DATA PROVIDED

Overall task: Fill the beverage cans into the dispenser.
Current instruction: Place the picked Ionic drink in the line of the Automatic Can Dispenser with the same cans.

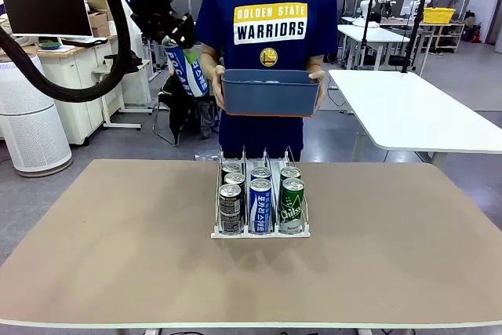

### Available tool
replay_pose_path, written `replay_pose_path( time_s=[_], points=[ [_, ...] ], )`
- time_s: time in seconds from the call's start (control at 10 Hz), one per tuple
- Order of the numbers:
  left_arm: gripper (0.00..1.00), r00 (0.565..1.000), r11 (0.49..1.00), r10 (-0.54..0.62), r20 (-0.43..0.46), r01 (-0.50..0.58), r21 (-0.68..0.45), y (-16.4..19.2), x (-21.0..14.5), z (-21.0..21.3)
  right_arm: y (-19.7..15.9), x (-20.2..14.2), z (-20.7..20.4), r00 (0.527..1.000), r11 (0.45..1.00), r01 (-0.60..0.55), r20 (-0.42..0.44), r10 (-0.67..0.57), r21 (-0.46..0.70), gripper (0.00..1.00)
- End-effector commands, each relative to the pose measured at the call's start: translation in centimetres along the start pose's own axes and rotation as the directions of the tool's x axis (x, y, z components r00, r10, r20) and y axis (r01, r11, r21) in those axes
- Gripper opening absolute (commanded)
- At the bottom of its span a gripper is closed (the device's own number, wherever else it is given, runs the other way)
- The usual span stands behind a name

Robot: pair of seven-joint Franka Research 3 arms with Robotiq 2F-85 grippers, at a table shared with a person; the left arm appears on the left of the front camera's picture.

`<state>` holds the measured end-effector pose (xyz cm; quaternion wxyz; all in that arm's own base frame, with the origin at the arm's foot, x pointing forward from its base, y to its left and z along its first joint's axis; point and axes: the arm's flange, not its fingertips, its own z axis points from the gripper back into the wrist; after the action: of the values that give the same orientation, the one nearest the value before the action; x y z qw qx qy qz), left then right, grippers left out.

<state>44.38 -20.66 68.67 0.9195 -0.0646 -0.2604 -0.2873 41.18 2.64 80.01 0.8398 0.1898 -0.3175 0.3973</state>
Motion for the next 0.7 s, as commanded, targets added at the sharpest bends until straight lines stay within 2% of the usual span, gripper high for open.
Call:
replay_pose_path(
  time_s=[0.0,0.1,0.2,0.3,0.6],
  points=[
    [0.57,0.997,0.999,0.040,-0.059,-0.039,0.021,-2.2,-1.8,0.0,0.1,0.0,0.0,1.000,1.000,-0.002,0.001,0.002,0.000,1.00],
    [0.57,0.996,1.000,0.028,-0.080,-0.026,0.015,-3.0,-2.5,-0.3,0.1,0.0,0.0,1.000,1.000,-0.002,0.001,0.002,0.000,1.00],
    [0.57,0.997,0.996,0.009,-0.077,-0.016,-0.088,-3.2,-2.7,-0.1,0.1,0.0,0.0,1.000,1.000,-0.002,0.001,0.002,0.000,1.00],
    [0.57,0.997,1.000,0.028,-0.069,-0.028,0.001,-2.8,-1.7,-0.6,0.1,0.0,0.0,1.000,1.000,-0.002,0.001,0.002,0.000,1.00],
    [0.57,0.997,1.000,0.028,-0.069,-0.028,0.001,-2.8,-1.7,-0.6,0.1,0.0,0.0,1.000,1.000,-0.002,0.001,0.002,0.000,1.00]
  ],
)
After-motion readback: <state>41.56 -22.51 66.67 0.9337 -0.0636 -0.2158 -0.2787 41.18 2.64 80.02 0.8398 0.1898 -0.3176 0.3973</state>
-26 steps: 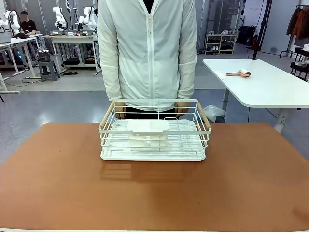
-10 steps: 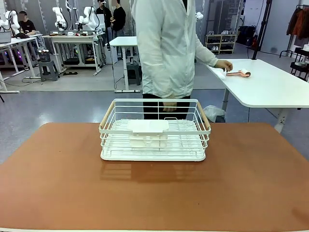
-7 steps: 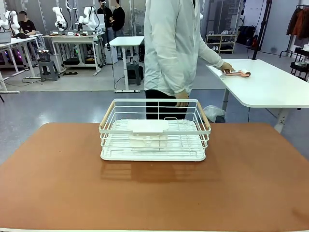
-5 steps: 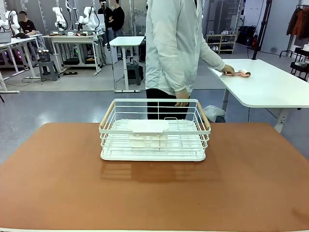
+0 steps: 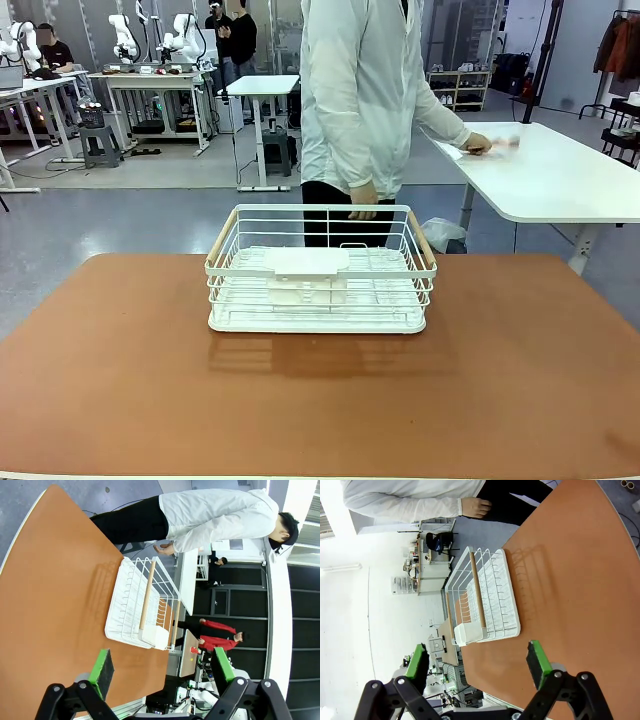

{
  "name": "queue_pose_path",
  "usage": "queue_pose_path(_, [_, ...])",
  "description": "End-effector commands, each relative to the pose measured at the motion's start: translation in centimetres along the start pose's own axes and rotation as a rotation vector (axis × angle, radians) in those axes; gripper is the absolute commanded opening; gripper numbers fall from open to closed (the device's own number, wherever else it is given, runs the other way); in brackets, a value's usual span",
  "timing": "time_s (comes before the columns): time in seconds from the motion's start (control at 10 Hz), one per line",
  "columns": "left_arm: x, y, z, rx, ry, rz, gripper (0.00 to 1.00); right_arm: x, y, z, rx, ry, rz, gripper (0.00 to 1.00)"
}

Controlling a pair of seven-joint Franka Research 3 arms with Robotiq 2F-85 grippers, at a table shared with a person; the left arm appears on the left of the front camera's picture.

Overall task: Clean the table.
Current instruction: Pick up the Lint Roller when the human hands it over.

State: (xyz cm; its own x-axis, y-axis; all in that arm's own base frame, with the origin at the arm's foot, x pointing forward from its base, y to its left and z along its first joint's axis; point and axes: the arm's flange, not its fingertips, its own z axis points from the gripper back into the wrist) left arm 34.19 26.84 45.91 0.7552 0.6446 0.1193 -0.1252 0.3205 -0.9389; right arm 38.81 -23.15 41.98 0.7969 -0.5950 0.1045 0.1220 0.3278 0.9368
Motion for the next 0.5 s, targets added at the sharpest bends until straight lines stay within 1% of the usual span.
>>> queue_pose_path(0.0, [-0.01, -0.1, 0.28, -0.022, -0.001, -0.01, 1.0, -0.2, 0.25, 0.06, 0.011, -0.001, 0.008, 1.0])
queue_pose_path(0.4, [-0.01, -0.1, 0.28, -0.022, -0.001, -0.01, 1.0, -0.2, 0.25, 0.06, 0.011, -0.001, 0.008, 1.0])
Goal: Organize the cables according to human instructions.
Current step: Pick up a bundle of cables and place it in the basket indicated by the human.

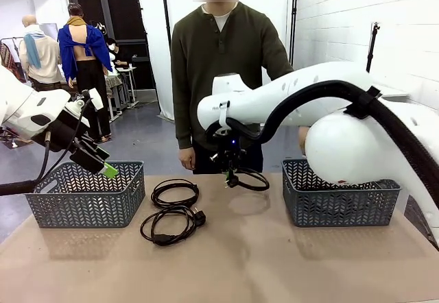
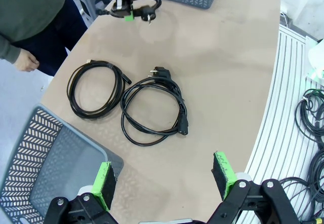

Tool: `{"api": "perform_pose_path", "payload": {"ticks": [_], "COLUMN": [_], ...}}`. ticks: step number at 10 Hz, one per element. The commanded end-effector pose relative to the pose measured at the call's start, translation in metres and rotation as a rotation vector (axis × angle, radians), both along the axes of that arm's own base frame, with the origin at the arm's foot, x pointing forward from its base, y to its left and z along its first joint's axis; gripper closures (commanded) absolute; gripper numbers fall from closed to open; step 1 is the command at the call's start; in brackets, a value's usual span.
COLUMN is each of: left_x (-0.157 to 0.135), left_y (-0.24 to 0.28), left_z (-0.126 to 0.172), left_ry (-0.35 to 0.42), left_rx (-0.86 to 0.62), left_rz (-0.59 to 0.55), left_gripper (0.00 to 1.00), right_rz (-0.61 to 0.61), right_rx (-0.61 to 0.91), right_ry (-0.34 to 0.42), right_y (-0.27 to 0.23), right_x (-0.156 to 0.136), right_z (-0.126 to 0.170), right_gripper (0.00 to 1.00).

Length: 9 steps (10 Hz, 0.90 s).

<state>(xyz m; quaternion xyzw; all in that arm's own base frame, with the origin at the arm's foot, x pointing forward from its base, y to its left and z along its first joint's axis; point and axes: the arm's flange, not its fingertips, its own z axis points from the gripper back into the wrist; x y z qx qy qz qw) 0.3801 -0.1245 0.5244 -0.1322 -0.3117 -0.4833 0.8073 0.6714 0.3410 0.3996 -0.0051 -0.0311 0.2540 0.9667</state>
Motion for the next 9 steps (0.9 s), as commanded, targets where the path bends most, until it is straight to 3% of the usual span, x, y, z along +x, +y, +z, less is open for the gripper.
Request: {"api": "perform_pose_path", "payload": {"ticks": [1, 4, 6, 7, 8, 9], "left_x": [0.001, 0.001, 0.001, 0.001, 0.001, 0.001], "left_y": [0.002, 0.002, 0.002, 0.002, 0.002, 0.002], "left_z": [-0.002, -0.002, -0.002, -0.002, -0.002, -0.002], "left_ry": [0.002, 0.002, 0.002, 0.002, 0.002, 0.002], "left_rx": [-0.015, -0.015, -0.015, -0.015, -0.015, -0.015], "left_rz": [-0.015, -0.015, -0.015, -0.015, -0.015, -0.015], "left_gripper": [0.0, 0.0, 0.0, 0.0, 0.0, 0.0], "right_rz": [0.306, 0.664, 0.85, 0.891, 0.81, 0.841], "right_rx": [-0.038, -0.008, -0.054, -0.06, -0.064, -0.047], "right_ry": [-0.015, 0.027, 0.002, -0.013, -0.019, 0.012], "right_y": [-0.015, -0.039, -0.051, -0.055, -0.057, -0.047], "right_x": [-0.012, -0.025, -0.032, -0.036, -0.035, -0.022], "right_z": [0.027, 0.059, 0.066, 0.066, 0.061, 0.069], "right_gripper": [1.0, 1.0, 1.0, 1.0, 1.0, 1.0]}}
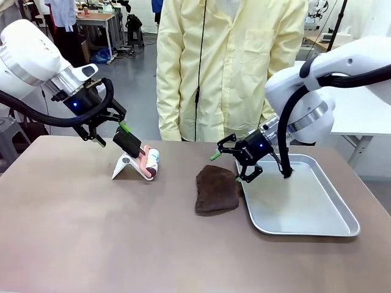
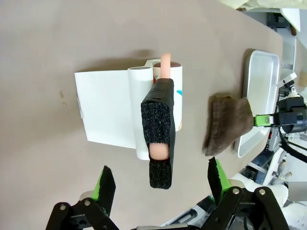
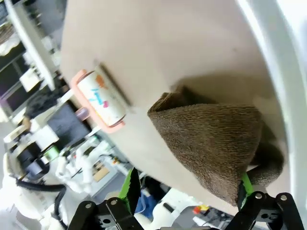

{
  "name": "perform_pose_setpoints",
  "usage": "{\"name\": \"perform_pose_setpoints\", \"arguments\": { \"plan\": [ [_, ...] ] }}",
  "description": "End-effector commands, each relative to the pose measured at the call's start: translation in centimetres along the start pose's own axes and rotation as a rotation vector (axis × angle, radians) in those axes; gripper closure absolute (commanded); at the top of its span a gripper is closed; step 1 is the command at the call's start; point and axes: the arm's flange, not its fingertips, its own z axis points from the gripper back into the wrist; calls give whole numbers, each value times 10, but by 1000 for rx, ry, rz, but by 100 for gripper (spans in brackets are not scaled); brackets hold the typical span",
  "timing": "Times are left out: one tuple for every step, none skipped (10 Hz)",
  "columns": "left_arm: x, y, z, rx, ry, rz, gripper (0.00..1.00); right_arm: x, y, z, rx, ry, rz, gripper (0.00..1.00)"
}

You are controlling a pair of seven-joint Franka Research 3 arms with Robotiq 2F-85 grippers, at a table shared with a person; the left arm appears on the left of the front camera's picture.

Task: Clean the surface of the table.
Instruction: Return the Lint Roller and towel to their original positions.

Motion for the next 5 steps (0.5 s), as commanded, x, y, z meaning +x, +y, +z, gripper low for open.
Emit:
{"name": "perform_pose_setpoints", "arguments": {
  "plan": [
    [-9, 1, 20, -26, -10, 17, 0, -18, 17, 14, -164, -91, -29, 0],
    [-15, 6, 32, -63, -9, 21, 0, -29, 15, 27, -183, -104, -48, 0],
    [-23, 14, 48, -112, -34, 24, 0, -43, 8, 44, -163, -72, -75, 0],
    [-34, 25, 68, -171, -69, 35, 0, -54, -4, 62, -145, -48, -121, 0],
    [-48, 39, 94, -252, -121, 47, 0, -66, -16, 81, -67, -18, -72, 0]
  ]
}}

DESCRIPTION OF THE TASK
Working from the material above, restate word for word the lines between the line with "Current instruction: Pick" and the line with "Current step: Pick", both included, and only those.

YOUR RESPONSE
Current instruction: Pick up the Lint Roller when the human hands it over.

State: (xyz cm; its own x-axis, y-axis; all in that arm's own base frame, with the origin at the arm's foot, x pointing forward from its base, y to its left and z along its first joint's axis; point and axes: the arm's flange, not its fingertips, its own z axis points from the gripper back into the wrist) left arm 34.19 26.84 45.91 0.7552 0.6446 0.1193 -0.1252 0.3205 -0.9389; right arm 38.81 -23.15 41.98 0.7969 -0.5950 0.1045 0.1220 0.3278 0.9368
Motion for the next 0.5 s, targets added at the sharpest bends until straight lines stay within 1% of the usual span.
>>> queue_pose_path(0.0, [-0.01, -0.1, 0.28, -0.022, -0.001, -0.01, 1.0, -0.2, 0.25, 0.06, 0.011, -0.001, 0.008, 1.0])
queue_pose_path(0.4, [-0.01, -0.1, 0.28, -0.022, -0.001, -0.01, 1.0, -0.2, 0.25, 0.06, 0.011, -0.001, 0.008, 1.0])
Goal: Organize the cables according to human instructions.
Current step: Pick up a bundle of cables and place it in the basket indicated by the human.

This completes the required output.